By Neil Rose, Editor, Legal Futures
Why be a solicitor? That is a question that will be asked ever more frequently in the coming years when you could become a legal executive or a licensed conveyancer and, in all likelihood, enjoy most if not all of the same rights and privileges as solicitors.
The separate pushes by both ILEX Professional Standards (IPS) and the Council for Licensed Conveyancers (CLC) to gain independent rights to practise currently reserved activities have two aims. The first is, obviously, to empower their members, while the second is to put themselves in a position where they are competent to regulate alternative business structures that offer a wide range of legal services. This will bring into focus the rather strange aspect of the Legal Servics Act that encourages competition for business between regulators, and will raise the separate question of why, as a firm, be regulated by the Solicitors Regulation Authority?
It is a little-known fact that the Solicitors Regulation Authority is not alone in being able to regulate legal disciplinary practices – the CLC is too, although only those firms which practise conveyancing and probate (as the CLC can grant probate rights). I am not aware that any firm has thus far taken up the option. Perhaps they do not realise that the CLC does not impose ownership restrictions on its firms, meaning they could bring in external investment now if they wanted, rather than having to wait until 6 October 2011.
If you haven’t read my biography in the About Us section, then I should declare an interest – when not running this site, one of my key roles is as editor of the Legal Executive Journal. But putting aside my legal executive sympathies, looked at objectively it is now an attractive route into the law, whether or not you have a degree. Rather than racking up enormous law school debts, you can earn as you learn. You can become a partner. You can become a judge. Soon you will be able to run your own firm (there is already a husband-and-wife team of legal executive partners, one of whom also requalified as a solicitor, running their own legal disciplinary practice in Devon, while a good number of legal executives already have their own businesses – they just cannot do reserved work). The old distinction between legal executives as specialists and solicitors as generalists disappeared a long time ago – how many generalist solicitors are there left?
By far the largest group of non-solicitor individuals to have become partners in legal disciplinary practices thus far is legal executives. Many of these helped set up their firms, or were already treated as partners in practices big and small, and partnership just formalised a status they already held. As Legal Services Board chief executive Chris Kenny put it at the ILEX National Conference last month, there is no longer one golden route into the profession.
So we come back to the question, why be a solicitor? Or a barrister? There is, without doubt, still kudos in the title and it is the traditional route for those leaving university. But there seems little doubt that that hoariest of hoary old legal chestnuts – fusion – will be back on the agenda sooner rather than later and perhaps more seriously than ever. The public doesn’t really get the distinctions between the eight legal professions (can you name them all? answer at the end) and if in time they can all do each other’s job, do we need those distinctions?
In 20 years’ time, will there just be lawyers, overseen by the Legal Services Board (because there’s no real point in having an oversight regulator to oversee the one remaining consolidated regulator)?

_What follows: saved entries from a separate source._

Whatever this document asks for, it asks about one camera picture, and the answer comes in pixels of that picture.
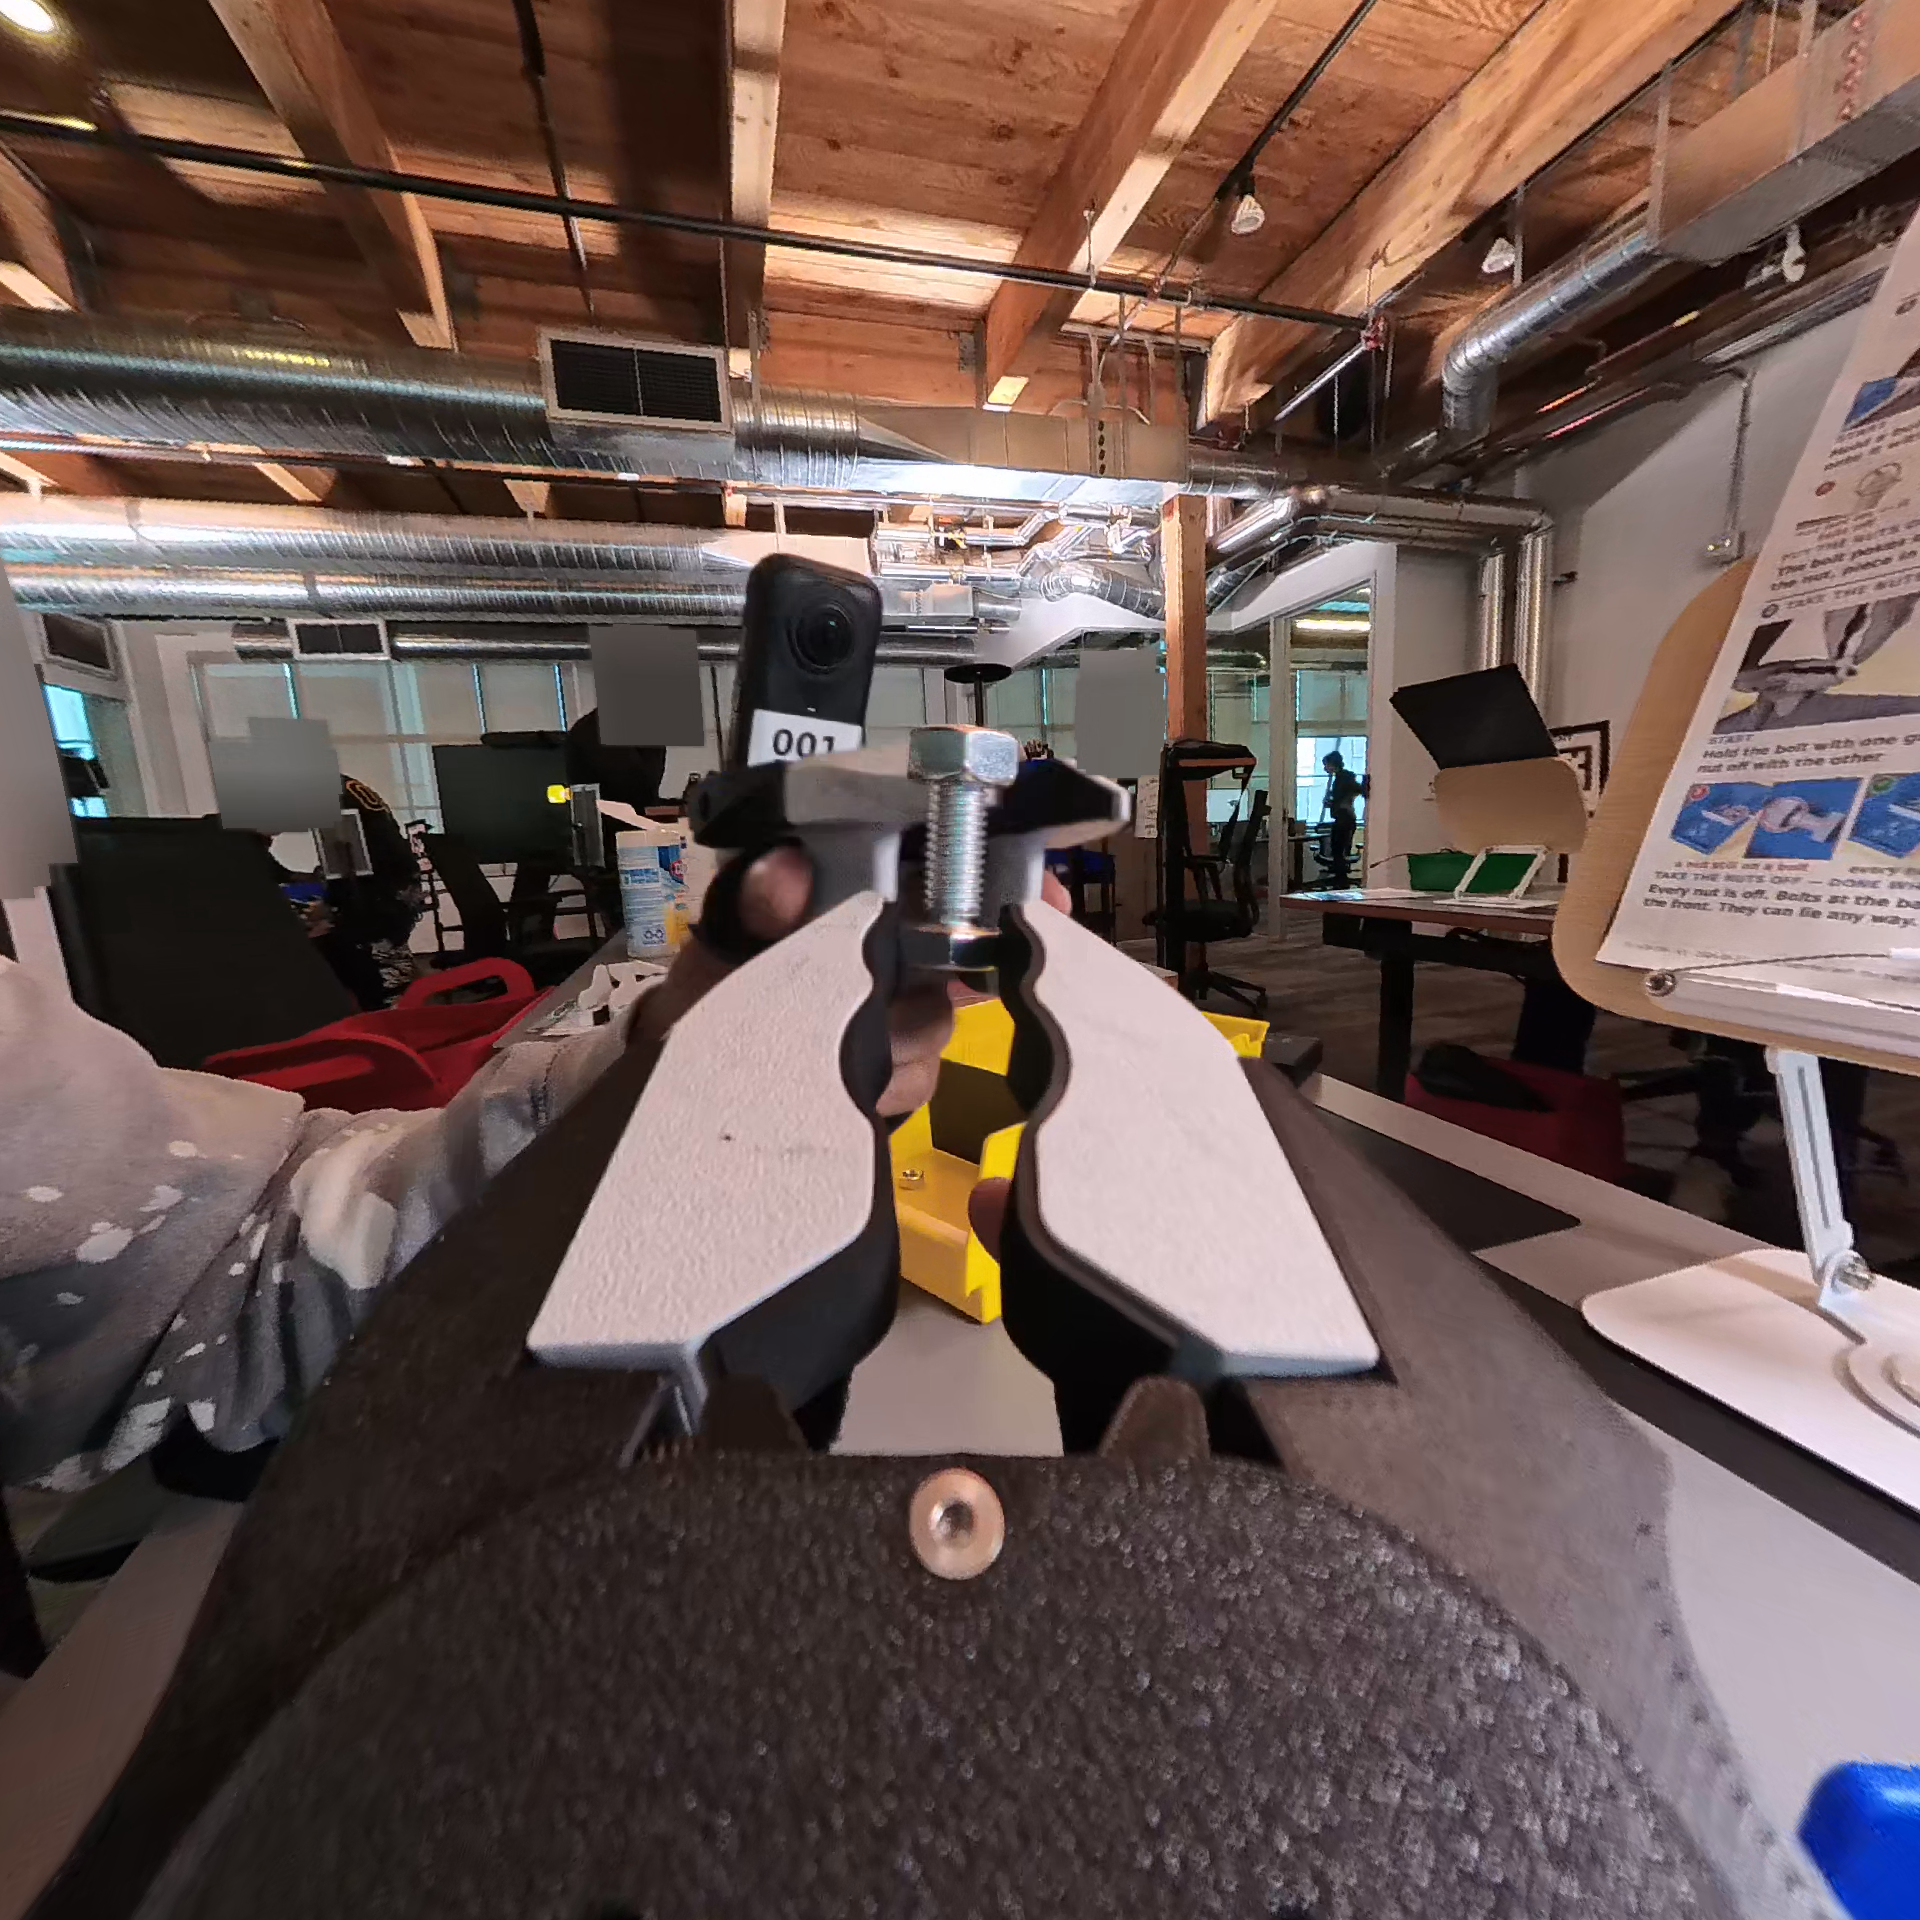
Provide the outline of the silver hex nut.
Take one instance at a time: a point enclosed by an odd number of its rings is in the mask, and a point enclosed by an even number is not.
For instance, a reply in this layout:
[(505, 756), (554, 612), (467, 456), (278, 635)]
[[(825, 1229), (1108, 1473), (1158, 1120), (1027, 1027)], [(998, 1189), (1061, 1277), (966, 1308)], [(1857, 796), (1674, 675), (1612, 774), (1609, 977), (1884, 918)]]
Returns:
[(902, 921), (896, 929), (896, 957), (899, 976), (907, 987), (929, 987), (940, 993), (949, 990), (996, 993), (1002, 928)]

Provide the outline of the blue plastic bin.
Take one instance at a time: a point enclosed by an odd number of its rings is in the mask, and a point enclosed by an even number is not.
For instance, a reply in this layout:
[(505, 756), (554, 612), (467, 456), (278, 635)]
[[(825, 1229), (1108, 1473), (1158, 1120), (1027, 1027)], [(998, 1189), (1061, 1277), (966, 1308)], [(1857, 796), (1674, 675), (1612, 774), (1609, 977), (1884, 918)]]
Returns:
[(1800, 1839), (1850, 1918), (1917, 1918), (1917, 1765), (1845, 1761), (1812, 1788)]

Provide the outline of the wipes canister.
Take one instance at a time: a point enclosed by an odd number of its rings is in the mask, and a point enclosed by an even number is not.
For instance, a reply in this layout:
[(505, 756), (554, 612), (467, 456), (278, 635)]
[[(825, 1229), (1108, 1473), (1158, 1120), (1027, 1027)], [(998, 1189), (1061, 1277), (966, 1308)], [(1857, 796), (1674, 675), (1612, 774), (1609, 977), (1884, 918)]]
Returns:
[(662, 957), (686, 939), (682, 822), (640, 822), (616, 833), (616, 879), (630, 957)]

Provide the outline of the person's left hand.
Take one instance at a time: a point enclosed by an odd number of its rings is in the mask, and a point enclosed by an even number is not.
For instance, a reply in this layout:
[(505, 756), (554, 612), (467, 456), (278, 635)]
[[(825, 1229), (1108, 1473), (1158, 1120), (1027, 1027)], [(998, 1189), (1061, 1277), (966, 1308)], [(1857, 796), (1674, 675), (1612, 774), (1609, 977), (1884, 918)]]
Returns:
[[(798, 845), (772, 845), (725, 867), (705, 897), (699, 928), (673, 968), (638, 1005), (628, 1045), (659, 1047), (673, 1024), (756, 950), (798, 929), (810, 913), (811, 864)], [(899, 1120), (932, 1100), (953, 1011), (986, 999), (982, 976), (910, 973), (886, 1004), (891, 1079), (877, 1115)]]

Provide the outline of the crumpled white tissue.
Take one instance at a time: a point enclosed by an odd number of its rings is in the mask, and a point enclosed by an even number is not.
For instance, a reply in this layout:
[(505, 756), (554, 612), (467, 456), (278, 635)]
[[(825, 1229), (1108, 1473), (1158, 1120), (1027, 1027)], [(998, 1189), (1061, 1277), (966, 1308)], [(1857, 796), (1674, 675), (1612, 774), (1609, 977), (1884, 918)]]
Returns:
[(576, 1037), (597, 1027), (622, 1019), (668, 973), (668, 964), (630, 957), (627, 961), (600, 964), (576, 999), (566, 1001), (552, 1016), (529, 1032), (539, 1039)]

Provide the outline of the green bin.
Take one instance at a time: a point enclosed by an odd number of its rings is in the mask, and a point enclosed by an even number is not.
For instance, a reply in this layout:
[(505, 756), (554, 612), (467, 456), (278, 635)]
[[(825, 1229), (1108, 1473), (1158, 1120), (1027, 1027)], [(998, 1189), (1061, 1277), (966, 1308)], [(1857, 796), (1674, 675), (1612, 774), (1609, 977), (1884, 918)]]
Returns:
[(1408, 894), (1414, 897), (1525, 897), (1550, 862), (1546, 848), (1500, 845), (1408, 854)]

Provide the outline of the wooden post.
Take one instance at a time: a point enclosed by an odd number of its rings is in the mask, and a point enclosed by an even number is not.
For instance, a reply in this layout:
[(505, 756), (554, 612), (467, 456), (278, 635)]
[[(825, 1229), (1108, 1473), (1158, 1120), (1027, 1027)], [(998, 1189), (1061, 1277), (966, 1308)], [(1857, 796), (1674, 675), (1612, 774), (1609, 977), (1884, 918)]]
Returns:
[[(1209, 736), (1209, 611), (1208, 611), (1208, 574), (1209, 574), (1209, 503), (1203, 496), (1174, 496), (1162, 508), (1158, 531), (1158, 561), (1164, 587), (1164, 669), (1166, 669), (1166, 736), (1168, 742), (1178, 739)], [(1186, 849), (1196, 852), (1205, 843), (1208, 832), (1208, 784), (1186, 782), (1168, 785), (1162, 782), (1158, 815), (1162, 828), (1168, 828), (1174, 800), (1186, 824)], [(1178, 921), (1184, 900), (1190, 891), (1190, 873), (1184, 852), (1166, 852), (1164, 862), (1164, 908)], [(1186, 973), (1188, 941), (1178, 925), (1164, 925), (1164, 950), (1158, 961), (1174, 976)]]

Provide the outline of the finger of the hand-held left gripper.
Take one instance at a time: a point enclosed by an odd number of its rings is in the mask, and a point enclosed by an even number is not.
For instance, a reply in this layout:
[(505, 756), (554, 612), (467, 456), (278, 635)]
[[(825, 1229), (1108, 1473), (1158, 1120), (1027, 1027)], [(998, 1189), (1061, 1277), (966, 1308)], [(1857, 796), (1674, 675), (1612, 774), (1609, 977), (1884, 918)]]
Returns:
[(786, 764), (786, 820), (798, 830), (923, 824), (923, 782), (907, 769), (907, 748), (793, 758)]
[(1067, 758), (1027, 758), (993, 805), (993, 897), (1038, 900), (1045, 854), (1113, 837), (1131, 822), (1117, 782)]

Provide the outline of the black office chair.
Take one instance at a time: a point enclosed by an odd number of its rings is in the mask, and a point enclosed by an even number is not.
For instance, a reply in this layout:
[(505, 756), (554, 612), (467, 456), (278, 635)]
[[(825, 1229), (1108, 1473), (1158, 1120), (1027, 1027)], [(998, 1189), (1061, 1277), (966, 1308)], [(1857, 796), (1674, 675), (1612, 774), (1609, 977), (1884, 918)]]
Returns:
[[(1149, 913), (1157, 961), (1190, 1001), (1226, 997), (1253, 1016), (1267, 1012), (1257, 983), (1221, 973), (1209, 961), (1217, 943), (1244, 941), (1257, 929), (1253, 875), (1267, 820), (1267, 790), (1256, 784), (1257, 756), (1241, 744), (1197, 736), (1172, 739), (1158, 760), (1158, 902)], [(1237, 788), (1221, 837), (1211, 838), (1209, 784), (1234, 776)]]

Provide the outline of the black monitor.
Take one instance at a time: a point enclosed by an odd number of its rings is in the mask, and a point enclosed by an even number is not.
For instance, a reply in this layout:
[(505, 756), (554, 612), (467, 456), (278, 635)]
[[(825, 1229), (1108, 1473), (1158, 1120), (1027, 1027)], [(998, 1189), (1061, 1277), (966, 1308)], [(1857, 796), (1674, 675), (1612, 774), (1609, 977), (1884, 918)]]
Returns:
[(432, 748), (446, 833), (483, 862), (572, 854), (562, 732), (492, 732)]

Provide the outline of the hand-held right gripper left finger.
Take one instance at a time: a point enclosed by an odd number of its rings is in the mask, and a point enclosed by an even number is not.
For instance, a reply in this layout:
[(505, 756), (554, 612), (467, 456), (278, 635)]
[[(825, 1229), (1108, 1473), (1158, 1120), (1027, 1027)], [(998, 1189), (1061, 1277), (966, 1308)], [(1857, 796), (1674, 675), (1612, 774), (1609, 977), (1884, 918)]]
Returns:
[(536, 1360), (659, 1373), (688, 1423), (725, 1379), (788, 1411), (850, 1379), (896, 1315), (894, 985), (894, 908), (852, 896), (675, 1024), (536, 1315)]

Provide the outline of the document stand with black flap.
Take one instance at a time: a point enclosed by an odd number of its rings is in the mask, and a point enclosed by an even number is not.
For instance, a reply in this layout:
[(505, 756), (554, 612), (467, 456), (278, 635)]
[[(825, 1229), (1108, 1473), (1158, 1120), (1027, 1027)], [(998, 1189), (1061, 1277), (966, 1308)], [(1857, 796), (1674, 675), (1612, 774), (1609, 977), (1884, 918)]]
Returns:
[(1410, 683), (1389, 704), (1432, 756), (1445, 849), (1468, 856), (1453, 900), (1525, 900), (1555, 860), (1581, 849), (1592, 813), (1577, 768), (1516, 664)]

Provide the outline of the silver hex bolt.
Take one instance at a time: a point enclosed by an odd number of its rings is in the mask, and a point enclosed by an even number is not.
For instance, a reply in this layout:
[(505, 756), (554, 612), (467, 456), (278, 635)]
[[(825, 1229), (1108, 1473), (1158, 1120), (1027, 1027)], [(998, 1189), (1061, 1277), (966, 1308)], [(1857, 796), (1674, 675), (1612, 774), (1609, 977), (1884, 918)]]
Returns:
[(950, 939), (974, 937), (986, 929), (990, 811), (1017, 780), (1020, 744), (986, 726), (921, 726), (906, 756), (925, 800), (921, 925)]

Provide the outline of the yellow plastic bin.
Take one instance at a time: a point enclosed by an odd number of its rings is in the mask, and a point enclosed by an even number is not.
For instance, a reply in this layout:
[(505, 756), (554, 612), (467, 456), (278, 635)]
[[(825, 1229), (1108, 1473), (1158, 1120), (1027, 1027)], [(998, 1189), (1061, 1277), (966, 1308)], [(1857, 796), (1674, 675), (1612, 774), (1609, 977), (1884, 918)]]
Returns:
[(998, 999), (953, 1012), (929, 1103), (891, 1134), (902, 1280), (987, 1326), (1002, 1319), (1002, 1268), (970, 1225), (981, 1179), (1017, 1169), (1024, 1105), (1005, 1079), (1014, 1022)]

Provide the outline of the wooden desk with black legs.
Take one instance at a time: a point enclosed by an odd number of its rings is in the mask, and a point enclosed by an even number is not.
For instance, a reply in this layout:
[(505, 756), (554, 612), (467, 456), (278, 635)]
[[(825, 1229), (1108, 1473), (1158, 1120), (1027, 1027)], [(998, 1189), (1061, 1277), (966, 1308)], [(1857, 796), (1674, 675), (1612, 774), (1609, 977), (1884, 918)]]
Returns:
[(1402, 1100), (1412, 1052), (1414, 968), (1440, 964), (1520, 980), (1557, 977), (1557, 900), (1428, 896), (1388, 888), (1301, 891), (1267, 900), (1323, 921), (1325, 945), (1353, 948), (1379, 966), (1376, 1092)]

This may all seem a long way away, but what is not is the Legal Services Board’s work on reserved activities. This may look like an esoteric subject, but in fact it is anything but. Reserved activities are what keep lawyers special and needed, and I will return to this in a future blog.
One final, less serious, thought. What will the CLC do about its name and its members’ title once it starts regulating licensed conveyancers who don’t do conveyancing? Feel free to post your own answers through the comment facility below.
The answer to the quiz – the eight recognised legal professions are solicitors, barristers, legal executives, licensed conveyancers, patent agent, trade mark attorneys, costs lawyers and notaries. Don’t worry if you didn’t get them all – I have given several presentations to solicitors and barristers about the Legal Services Act, and the only person who has ever got all eight happened also to be a member of the Legal Services Board.